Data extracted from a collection
-.-.-

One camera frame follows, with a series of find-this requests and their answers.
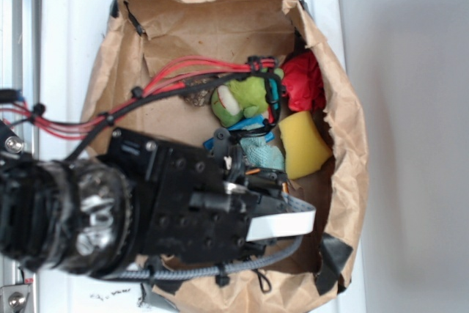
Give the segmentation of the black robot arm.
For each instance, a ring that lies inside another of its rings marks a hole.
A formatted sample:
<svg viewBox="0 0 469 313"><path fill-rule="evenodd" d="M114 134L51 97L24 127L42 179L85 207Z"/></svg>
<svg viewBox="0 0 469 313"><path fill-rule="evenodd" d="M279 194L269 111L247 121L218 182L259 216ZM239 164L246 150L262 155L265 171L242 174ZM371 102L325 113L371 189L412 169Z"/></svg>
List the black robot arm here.
<svg viewBox="0 0 469 313"><path fill-rule="evenodd" d="M286 176L248 166L221 130L215 154L123 128L105 154L38 161L1 149L1 252L30 271L112 281L185 281L290 256L315 209Z"/></svg>

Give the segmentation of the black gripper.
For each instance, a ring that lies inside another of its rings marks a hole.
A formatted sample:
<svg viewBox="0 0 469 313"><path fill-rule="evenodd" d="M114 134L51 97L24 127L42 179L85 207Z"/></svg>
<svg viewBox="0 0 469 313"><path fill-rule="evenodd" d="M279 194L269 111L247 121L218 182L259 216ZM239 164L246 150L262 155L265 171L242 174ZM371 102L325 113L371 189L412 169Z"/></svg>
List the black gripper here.
<svg viewBox="0 0 469 313"><path fill-rule="evenodd" d="M230 169L200 147L116 128L100 160L129 182L133 225L125 253L175 256L189 265L262 255L276 242L260 219L293 211L285 176L248 174L239 150Z"/></svg>

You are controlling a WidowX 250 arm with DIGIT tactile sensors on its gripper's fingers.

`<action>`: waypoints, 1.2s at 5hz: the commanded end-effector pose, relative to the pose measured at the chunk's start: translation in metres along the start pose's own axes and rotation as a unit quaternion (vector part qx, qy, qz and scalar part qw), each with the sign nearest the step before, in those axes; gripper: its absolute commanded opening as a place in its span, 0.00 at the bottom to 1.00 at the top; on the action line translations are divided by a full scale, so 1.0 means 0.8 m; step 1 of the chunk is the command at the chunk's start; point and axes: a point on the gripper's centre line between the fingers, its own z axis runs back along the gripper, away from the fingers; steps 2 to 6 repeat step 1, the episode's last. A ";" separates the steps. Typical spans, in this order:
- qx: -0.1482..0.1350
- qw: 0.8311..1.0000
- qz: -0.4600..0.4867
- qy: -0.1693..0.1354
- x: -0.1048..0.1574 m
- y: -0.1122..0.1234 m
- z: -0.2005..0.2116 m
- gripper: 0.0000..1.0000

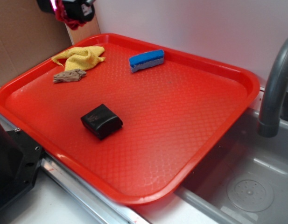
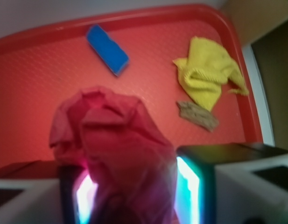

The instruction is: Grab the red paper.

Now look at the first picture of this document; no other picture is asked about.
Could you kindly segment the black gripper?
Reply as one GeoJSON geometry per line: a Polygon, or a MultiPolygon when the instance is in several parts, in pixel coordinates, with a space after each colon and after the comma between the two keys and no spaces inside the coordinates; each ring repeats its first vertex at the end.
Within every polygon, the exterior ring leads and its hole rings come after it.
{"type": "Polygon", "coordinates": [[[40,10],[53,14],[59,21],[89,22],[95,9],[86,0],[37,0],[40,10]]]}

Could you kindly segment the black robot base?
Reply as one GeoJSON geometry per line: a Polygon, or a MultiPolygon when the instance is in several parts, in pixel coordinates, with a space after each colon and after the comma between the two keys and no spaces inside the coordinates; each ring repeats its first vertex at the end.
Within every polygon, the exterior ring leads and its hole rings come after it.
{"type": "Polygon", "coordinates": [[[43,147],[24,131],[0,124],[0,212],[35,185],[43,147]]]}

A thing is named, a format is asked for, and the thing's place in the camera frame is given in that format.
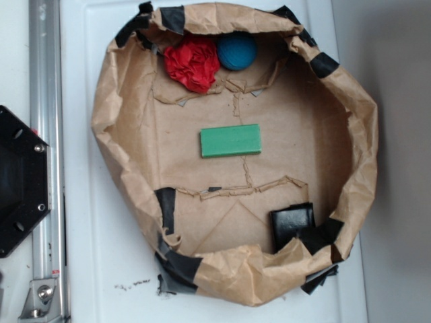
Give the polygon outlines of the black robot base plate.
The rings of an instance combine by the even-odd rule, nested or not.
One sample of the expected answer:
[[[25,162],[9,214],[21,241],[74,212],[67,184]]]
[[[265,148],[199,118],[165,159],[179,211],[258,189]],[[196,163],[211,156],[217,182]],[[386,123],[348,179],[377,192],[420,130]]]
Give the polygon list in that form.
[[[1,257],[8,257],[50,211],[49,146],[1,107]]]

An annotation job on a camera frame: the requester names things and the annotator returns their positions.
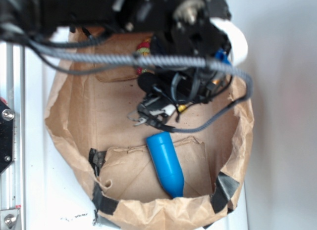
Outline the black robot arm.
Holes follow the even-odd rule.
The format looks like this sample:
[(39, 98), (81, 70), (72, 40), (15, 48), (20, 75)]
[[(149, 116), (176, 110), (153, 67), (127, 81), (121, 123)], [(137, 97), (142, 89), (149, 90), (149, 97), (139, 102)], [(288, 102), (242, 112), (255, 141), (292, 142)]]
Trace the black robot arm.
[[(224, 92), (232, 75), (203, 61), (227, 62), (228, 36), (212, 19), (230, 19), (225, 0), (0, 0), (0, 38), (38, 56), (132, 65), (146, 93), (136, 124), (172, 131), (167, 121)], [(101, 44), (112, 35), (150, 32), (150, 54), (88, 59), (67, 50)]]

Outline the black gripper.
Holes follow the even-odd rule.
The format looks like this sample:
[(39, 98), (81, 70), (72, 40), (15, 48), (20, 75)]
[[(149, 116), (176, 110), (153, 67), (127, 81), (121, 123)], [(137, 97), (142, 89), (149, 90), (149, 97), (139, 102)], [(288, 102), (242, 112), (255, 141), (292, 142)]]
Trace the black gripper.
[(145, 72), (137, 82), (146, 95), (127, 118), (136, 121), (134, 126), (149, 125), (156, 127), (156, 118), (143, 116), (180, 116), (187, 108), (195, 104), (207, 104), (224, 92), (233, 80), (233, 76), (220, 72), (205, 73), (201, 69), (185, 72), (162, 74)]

-.-.-

## WHAT YOU ARE ASKED TO DO
Wherever a line in the records contains the word "segmentation", copy that line.

## RESPONSE TO THIS TASK
Give the segmentation of the black robot arm.
Give the segmentation of the black gripper.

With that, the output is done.